Due to the lack of rainforests and illegal loggers in my immediate vicinity, I used the scaper library to simulate a rainforest soundscape. What this code does is overlay various chainsaw noises (from YouTube) on top of a variety of rainforesty noises (also from YouTube), including thunderstorms, animals and flowing water. In order to give a wide representation of possible chainsaw noises, the samples are randomly varied in volume and pitch.
Here are two example soundscapes, the first without a chainsaw and the second with. Can you hear it?
While there have been great advances in visual deep learning, auditory deep learning remains primitive. A spectrogram is a visual representation of a sound, where the occurences of each frequency are plotted against time. Convolutional Neural Network are pretty good at recognising signals in images - like chainsaw noises in spectograms. In order to leverge the power of CNN's, we have to convert the raw audio data into an image format using the librosa python library.
This an example spectrogram and it's associated soundscape. See if you can hear some of the features:
Originally the images were 600x400 but this was way to much for my GPU to handle. Scaling down the images to 100x100 produced faster and more accurate results. There is a 50/50 split between soundscapes with chainsaws and soundscapes without.
The following snippet breaks the sample images into train, test and evaluation sets. There are 2000 images in total, 100 in evaluation, and the rest split 80/20 into train/test.
Then, we train the model on 2 CNN layers and a single Dense output. Heres each of the layers briefly explained
source: https://www.freecodecamp.org/news/an-intuitive-guide-to-convolutional-neural-networks-260c2de0a050/ Scans over the image, filtering the important features using a 3x3 'eye'. The weights in the filter determine what the output value is.
source: https://medium.com/@adityaraj_64455/it-all-started-with-cnns-alexnet-3023b21bb891 From the output of the convolutional layer, simplify the matrix by only taking the largest value from a 2x2 square.

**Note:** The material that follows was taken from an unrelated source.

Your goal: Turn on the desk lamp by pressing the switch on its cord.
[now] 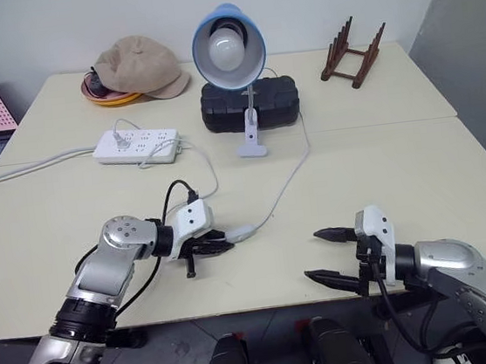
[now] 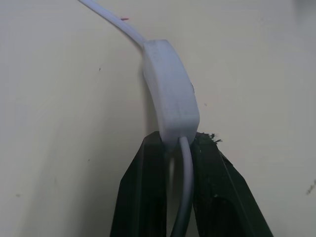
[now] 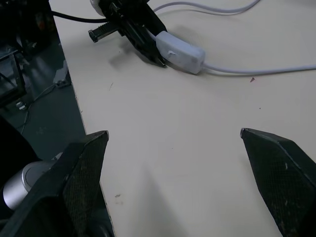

This reduces the amount of work the GPU has to do, whilst maintaining the information.
The dropout layer randomly removes neurons to prevent overfitting - basically the neural network cheating by memorising the images. A dropout rate of 0.4 means 40% of the neurons will be randomly removed at each batch.
The flatten layer converts the 2D image into a long 1D column for the Dense layer to process. The activation is sigmoid, meaning the output of the neural network is a value between 0 and 1. Values close to 0 suggest the network is confident there is no chainsaw in the sample, and a value close to 1 suggests there is.
The network was trained for about 2 minutes over 200 epochs on a GTX 1660Ti GPU. The results were fantastic - close to 97% validation accuracy and 0.057 loss with a pretty healthy looking curve.
On 100 evaluation images the network has never seen before, the model scored 93%!
I think there is a huge potential for auditory machine learning and IoT devices. Privacy concerns aside, a web of internet connected, solar-powered microphones running a simple TensorFlow model could detect illegal poaching, traffic conjestion, and trespassing over huge areas with little maintenance.